A majority of the time, well-intentioned people don’t know what to say or how to say a thing so they make themselves say the things that should encourage a camper to buck up. It seems like too much work to have to explain you’re not a camper and that not even minutely do you pleasure in the process of voluntarily exposing yourself to the elements in unglamorous ways. Two days max but that’s truly stretching your limits. One is hard enough. It’s an inconvenience to attend a campsite for even just a meal without sleeping over. Honestly what a lot of it comes down to is basically how do people poop in such conditions?

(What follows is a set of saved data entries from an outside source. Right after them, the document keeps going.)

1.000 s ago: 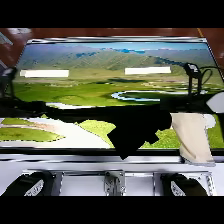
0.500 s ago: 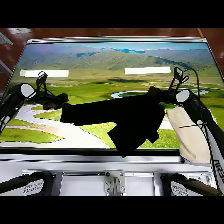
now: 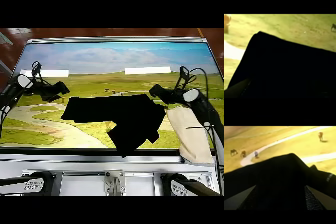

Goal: Fold the shirts.

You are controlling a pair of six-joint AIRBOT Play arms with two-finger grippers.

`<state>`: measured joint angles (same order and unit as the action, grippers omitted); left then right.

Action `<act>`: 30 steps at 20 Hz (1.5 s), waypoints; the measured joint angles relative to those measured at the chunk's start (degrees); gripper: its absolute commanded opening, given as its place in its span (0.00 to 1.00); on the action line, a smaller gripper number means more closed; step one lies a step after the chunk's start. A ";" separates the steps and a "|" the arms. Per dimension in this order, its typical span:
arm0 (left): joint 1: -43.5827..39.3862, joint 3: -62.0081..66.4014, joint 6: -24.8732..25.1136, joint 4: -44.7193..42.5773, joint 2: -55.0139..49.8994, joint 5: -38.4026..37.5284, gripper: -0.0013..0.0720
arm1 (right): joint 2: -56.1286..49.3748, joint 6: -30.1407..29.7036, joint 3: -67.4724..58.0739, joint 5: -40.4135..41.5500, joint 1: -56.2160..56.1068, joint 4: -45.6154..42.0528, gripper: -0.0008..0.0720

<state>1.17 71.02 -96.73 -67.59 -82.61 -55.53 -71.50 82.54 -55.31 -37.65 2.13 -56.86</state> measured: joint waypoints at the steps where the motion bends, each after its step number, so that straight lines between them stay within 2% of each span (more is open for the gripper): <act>1: 1.18 -0.09 1.51 -0.28 -0.04 -3.98 0.92 | 1.55 -0.61 0.00 -3.21 1.73 -1.97 0.97; 4: 2.73 -4.24 4.72 0.26 0.22 -11.96 0.92 | 4.20 -2.27 0.22 -14.95 6.69 -6.54 0.97; 5: 2.78 -6.49 5.81 1.57 0.28 -12.35 0.92 | 4.66 -2.95 0.48 -18.62 8.11 -7.37 0.97; 9: 2.82 -16.24 9.75 9.60 0.37 -7.69 0.91 | 5.51 -4.57 1.40 -27.04 10.82 -8.50 0.97; 15: 1.84 -21.18 14.14 18.27 -1.07 -0.17 0.90 | 5.79 -5.09 1.70 -28.79 11.78 -7.78 0.97; 16: 1.36 -21.44 14.51 19.23 -1.55 0.72 0.80 | 5.79 -5.07 1.73 -28.76 11.82 -7.76 0.97; 18: 0.57 -21.73 15.23 21.00 -2.56 2.40 0.66 | 5.81 -4.74 1.73 -28.68 11.87 -7.69 0.97; 20: -0.35 -21.88 15.96 22.95 -3.30 3.54 0.27 | 5.79 -4.50 1.73 -28.65 11.89 -7.65 0.97; 22: -0.87 -21.92 16.31 24.26 -3.69 4.68 0.10 | 5.64 -3.80 1.73 -28.79 11.89 -7.93 0.97; 23: -1.03 -21.97 16.41 24.63 -3.80 4.83 0.07 | 5.22 -3.65 1.73 -29.20 11.89 -8.28 0.97; 30: -1.44 -21.99 19.04 25.90 -2.80 2.84 0.07 | -4.09 -4.24 3.13 -36.44 9.44 -7.32 0.97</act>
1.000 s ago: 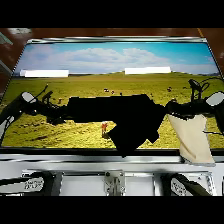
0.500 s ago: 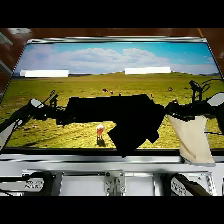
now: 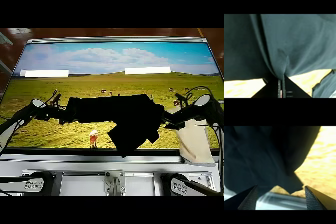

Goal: Fold the shirts.

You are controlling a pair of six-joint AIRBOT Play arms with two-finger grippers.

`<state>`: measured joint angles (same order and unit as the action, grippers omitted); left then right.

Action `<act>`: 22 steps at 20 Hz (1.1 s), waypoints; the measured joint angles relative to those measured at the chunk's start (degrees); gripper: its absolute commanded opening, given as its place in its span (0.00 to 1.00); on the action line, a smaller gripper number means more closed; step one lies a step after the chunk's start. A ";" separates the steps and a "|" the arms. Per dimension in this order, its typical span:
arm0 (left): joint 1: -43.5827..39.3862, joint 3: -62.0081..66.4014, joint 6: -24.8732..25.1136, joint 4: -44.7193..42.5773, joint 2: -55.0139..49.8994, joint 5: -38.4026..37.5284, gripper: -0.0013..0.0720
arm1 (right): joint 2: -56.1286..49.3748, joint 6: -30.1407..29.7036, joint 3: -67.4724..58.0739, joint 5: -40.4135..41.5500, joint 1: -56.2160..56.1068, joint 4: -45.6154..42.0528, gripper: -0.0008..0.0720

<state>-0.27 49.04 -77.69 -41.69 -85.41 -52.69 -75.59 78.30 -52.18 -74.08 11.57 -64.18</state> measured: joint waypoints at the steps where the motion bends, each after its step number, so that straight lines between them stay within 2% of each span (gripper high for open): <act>1: 0.00 0.00 0.33 0.00 0.46 -0.20 0.07 | -1.42 -0.17 0.07 -0.17 -1.01 0.17 0.97; 7: 0.00 0.17 1.03 0.17 2.99 -0.83 0.07 | -7.98 -0.79 0.24 0.72 -5.73 -0.11 0.97; 8: 0.00 0.33 1.07 0.17 3.19 -0.87 0.07 | -8.41 -0.81 0.26 0.74 -6.01 -0.70 0.94; 11: 0.00 0.81 1.18 0.22 3.50 -0.90 0.07 | -9.11 -0.76 0.26 0.85 -6.67 -2.23 0.22; 12: 0.00 0.98 1.18 0.20 3.58 -0.94 0.07 | -9.25 -0.74 0.26 1.05 -6.93 -2.38 0.09; 17: 0.00 5.09 1.95 -1.64 5.46 -1.40 0.06 | -7.76 -1.09 -2.23 -1.22 -7.28 -3.23 0.09; 22: -0.04 18.82 1.33 -6.40 11.50 -5.88 0.06 | 2.14 -2.75 -13.75 -2.73 -7.30 -3.65 0.09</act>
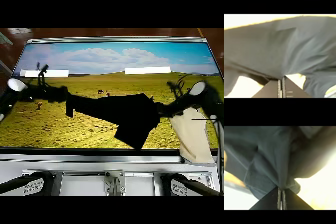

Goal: Fold the shirts.

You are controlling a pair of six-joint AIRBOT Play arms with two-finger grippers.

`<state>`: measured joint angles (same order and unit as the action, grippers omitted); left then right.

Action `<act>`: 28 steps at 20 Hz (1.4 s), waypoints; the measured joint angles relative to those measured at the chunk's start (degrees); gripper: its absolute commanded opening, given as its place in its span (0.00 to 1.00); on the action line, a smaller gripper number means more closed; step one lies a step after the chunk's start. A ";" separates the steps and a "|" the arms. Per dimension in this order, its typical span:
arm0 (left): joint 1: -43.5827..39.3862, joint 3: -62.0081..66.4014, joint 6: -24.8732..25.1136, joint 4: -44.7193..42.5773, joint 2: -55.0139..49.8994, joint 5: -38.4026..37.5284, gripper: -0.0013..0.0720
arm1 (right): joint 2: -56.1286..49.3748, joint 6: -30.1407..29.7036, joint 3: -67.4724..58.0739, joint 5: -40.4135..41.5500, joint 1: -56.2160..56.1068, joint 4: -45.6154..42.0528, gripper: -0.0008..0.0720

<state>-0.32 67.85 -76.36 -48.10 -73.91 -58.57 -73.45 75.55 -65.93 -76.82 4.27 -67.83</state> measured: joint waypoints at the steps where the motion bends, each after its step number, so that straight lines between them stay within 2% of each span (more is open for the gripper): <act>1: 0.02 3.96 -0.44 -0.85 1.86 -0.61 0.06 | 3.04 -0.26 -3.65 0.76 0.00 -0.09 0.09; 8: 0.02 29.73 -3.98 -3.87 15.02 -2.51 0.07 | 22.95 1.07 -26.36 19.02 0.00 -2.10 0.09; 11: 0.02 34.10 -7.74 -8.15 21.00 -4.83 0.07 | 28.13 2.71 -31.67 20.61 0.00 -5.31 0.09; 15: 0.02 35.95 -13.07 -16.31 26.38 -16.96 0.07 | 31.85 3.89 -34.10 19.10 0.00 -9.38 0.09; 18: 0.02 36.41 -15.17 -19.08 28.35 -24.52 0.07 | 32.35 4.39 -34.69 22.88 0.00 -10.23 0.09; 22: 0.00 34.86 -18.03 -20.55 29.35 -30.73 0.07 | 29.62 5.22 -34.97 29.46 -0.02 -9.18 0.09; 28: -0.02 17.77 -20.41 -24.33 29.99 -34.38 0.07 | 13.51 5.84 -34.99 23.78 -0.11 -3.93 0.09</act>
<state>-0.34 85.62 -96.77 -72.42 -43.92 -92.95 -59.94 81.38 -100.92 -53.04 4.16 -71.77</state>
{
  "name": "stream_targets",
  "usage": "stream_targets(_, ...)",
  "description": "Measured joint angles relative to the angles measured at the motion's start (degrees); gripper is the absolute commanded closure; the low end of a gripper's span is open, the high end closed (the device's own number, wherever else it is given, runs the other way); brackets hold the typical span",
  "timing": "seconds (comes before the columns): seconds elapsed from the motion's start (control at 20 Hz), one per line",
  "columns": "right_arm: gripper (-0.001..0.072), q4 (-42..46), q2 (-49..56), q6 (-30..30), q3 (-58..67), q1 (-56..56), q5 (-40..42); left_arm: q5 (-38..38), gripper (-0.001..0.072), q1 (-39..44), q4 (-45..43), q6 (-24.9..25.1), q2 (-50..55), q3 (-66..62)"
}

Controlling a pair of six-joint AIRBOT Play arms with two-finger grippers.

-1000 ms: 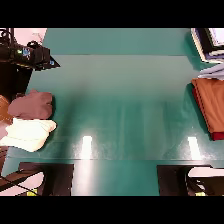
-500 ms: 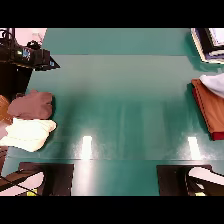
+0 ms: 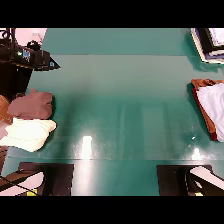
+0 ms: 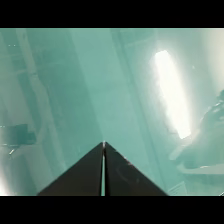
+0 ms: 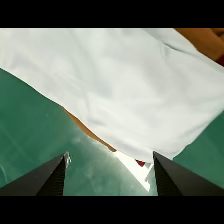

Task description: Fold the shirts.

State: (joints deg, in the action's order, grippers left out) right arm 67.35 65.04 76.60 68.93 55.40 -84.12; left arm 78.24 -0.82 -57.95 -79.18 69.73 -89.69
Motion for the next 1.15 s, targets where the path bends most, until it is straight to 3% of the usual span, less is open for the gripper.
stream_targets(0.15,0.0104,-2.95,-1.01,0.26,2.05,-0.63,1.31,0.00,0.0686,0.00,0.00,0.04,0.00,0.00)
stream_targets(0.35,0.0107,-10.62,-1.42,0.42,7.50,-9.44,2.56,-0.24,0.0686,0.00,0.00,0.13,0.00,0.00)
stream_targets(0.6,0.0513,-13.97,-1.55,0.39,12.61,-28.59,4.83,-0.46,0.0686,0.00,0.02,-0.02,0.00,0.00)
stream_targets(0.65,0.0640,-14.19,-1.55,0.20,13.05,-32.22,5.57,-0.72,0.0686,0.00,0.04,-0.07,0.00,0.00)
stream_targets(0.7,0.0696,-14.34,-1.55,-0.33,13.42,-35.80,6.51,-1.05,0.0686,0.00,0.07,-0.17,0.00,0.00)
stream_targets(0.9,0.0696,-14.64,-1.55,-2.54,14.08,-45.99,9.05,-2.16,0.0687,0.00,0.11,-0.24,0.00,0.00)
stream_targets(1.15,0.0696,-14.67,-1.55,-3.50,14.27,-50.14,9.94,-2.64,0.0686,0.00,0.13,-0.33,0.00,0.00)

If you are someone who has almost died there’s a pretty decent chance the exchange for life is PTSD. What happens is it’s like being on a train and you miss your stop. Forget to get off. Which causes a big stink for the conductor and all the passengers because trains don’t just stop where they are or start up without a little meandering of will. That’s how coffee got invented for mornings. Trains take a minute or two to stop and start because they carry A LOT. Physics can explain it. And if the train stops suddenly — it and all its passengers will fall off the tracks — and what if your train was somewhere around Big Sur? That would mean falling off a cliff or a towering bridge that looms over some colossal Crouching Tiger, Hidden Dragon style ravine to meet certain utter death. Which would be tragic. There would have to be a hugely atypical amount of public mourning for quite some time. And it’s not one family affected. But hundreds. See how this can cause a big stink?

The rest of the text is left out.